Switching off Jeremy Kyle was probably as decisive a statement as anything I had managed thus far. More to the point, it was a tacit recognition that his sanctimonious custodianship of this toxic cockpit of raw emotion was not where I wanted to be.
But I’m thankful – truly I am – for Mr Kyle’s show in one respect. It defined one end of the scale. Rock bottom. Absolute zero. Nobody will ever make a television programme worse than this. But how do you leave rock bottom? How do you climb back into the light? When apathy has, for months, been in the ascendant, how do you break its malign grip?
Lewis Wolpert, emeritus professor of biology at University College London, wrote one of the best tracts on depression I know. Malignant sadness: the anatomy of depression, published in 1999, talks in depth about the complex emotional landscape of depression. Perhaps the defining leitmotif of his book is the sense of shame, the sense that somehow one is weak, lacking in some vital component of one’s psyche. And he lays bare the shame when he talks of his grief at his wife’s death going on to say that depression was worse.

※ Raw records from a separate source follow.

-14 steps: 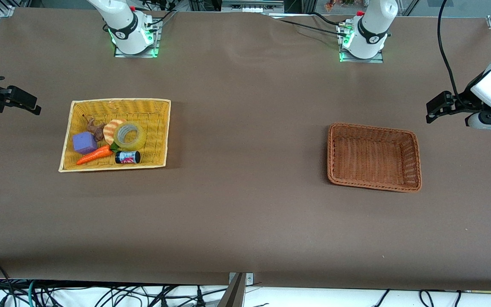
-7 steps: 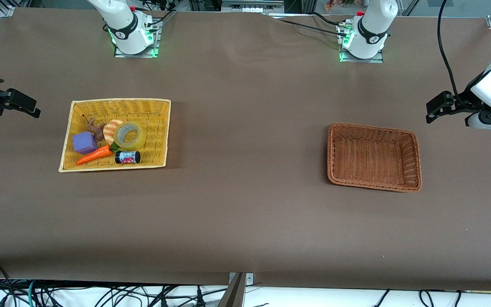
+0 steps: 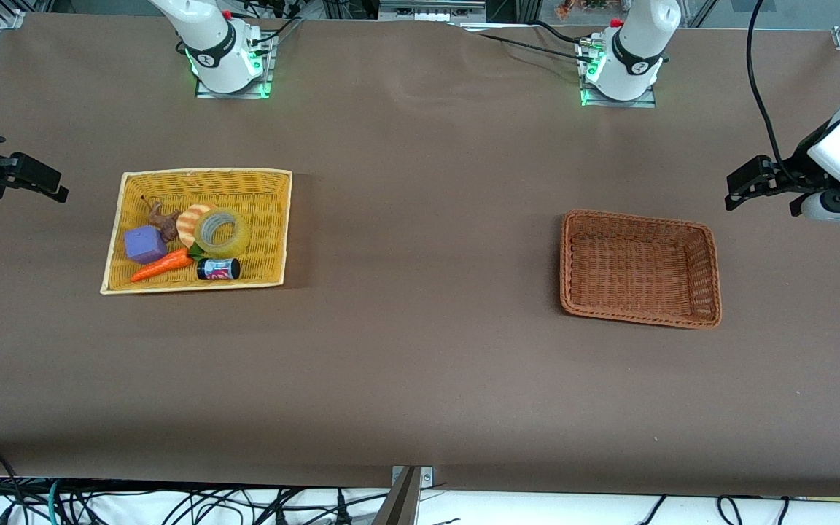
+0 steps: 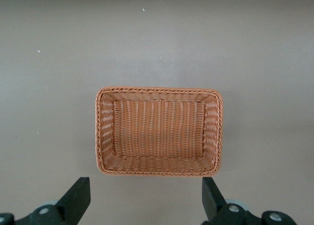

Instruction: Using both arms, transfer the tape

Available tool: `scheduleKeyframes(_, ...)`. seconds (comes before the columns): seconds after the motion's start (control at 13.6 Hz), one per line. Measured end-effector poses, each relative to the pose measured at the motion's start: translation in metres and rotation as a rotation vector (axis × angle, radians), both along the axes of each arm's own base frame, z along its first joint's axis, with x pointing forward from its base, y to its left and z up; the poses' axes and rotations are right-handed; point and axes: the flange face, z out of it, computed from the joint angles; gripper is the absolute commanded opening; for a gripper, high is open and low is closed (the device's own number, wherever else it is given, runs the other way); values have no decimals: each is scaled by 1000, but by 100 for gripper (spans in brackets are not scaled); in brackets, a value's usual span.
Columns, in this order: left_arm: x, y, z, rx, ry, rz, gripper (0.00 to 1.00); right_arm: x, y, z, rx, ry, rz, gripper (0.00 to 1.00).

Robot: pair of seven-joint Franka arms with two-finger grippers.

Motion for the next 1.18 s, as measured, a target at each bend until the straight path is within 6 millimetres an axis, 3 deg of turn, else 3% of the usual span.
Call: scheduleKeyframes(1.18,1,0,-2,0,3,34,100,0,0,0,0,0,0,100)
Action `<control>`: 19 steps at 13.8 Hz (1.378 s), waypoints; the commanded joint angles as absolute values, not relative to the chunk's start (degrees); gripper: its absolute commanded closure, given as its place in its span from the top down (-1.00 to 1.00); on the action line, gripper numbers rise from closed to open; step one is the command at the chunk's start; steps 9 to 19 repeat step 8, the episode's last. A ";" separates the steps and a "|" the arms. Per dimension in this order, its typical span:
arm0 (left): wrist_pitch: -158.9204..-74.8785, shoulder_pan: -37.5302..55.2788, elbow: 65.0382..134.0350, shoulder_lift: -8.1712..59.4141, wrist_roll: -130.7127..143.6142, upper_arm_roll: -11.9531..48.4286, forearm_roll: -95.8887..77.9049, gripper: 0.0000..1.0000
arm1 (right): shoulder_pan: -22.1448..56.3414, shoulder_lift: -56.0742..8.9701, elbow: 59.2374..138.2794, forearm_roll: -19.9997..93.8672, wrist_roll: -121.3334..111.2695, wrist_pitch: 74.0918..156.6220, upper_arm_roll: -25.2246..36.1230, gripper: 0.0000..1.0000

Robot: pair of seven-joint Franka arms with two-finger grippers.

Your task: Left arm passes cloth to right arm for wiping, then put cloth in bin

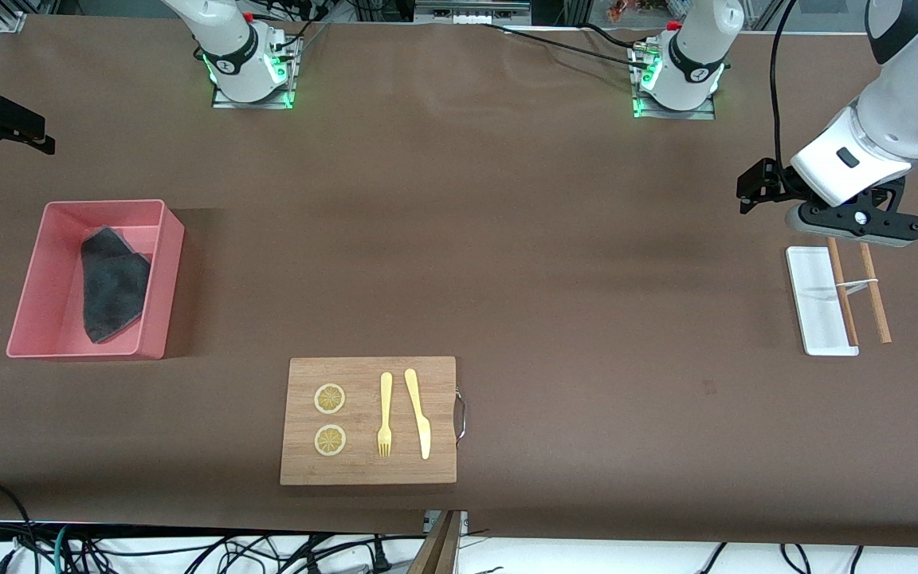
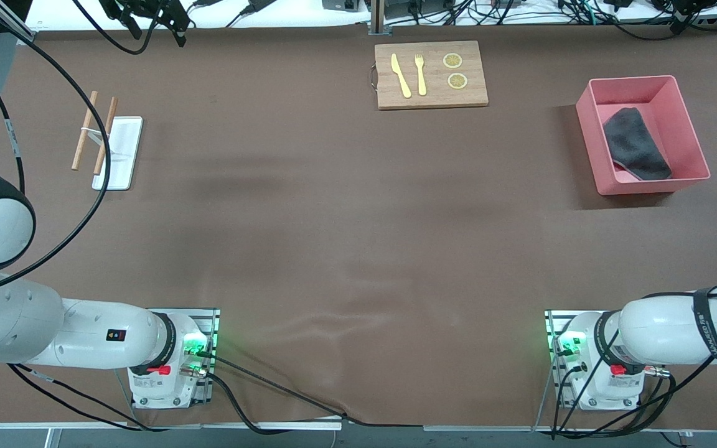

Let me say immediately that my depression was nowhere near that of his malignant sadness. I call it depression because, on self-diagnosis, it met the clinical criteria with a MADRS of 19 and a Ham-D score of 14. Depression is a range of depth, from mild apathy and anhedonia through to an all-consuming sense of worthlessness. I was very much in the shallows of depression rather than its black depths, where the wild things are. But it gave me a glimpse of what kind of place that was, and where that whirlpool of my darkest imaginings could take me.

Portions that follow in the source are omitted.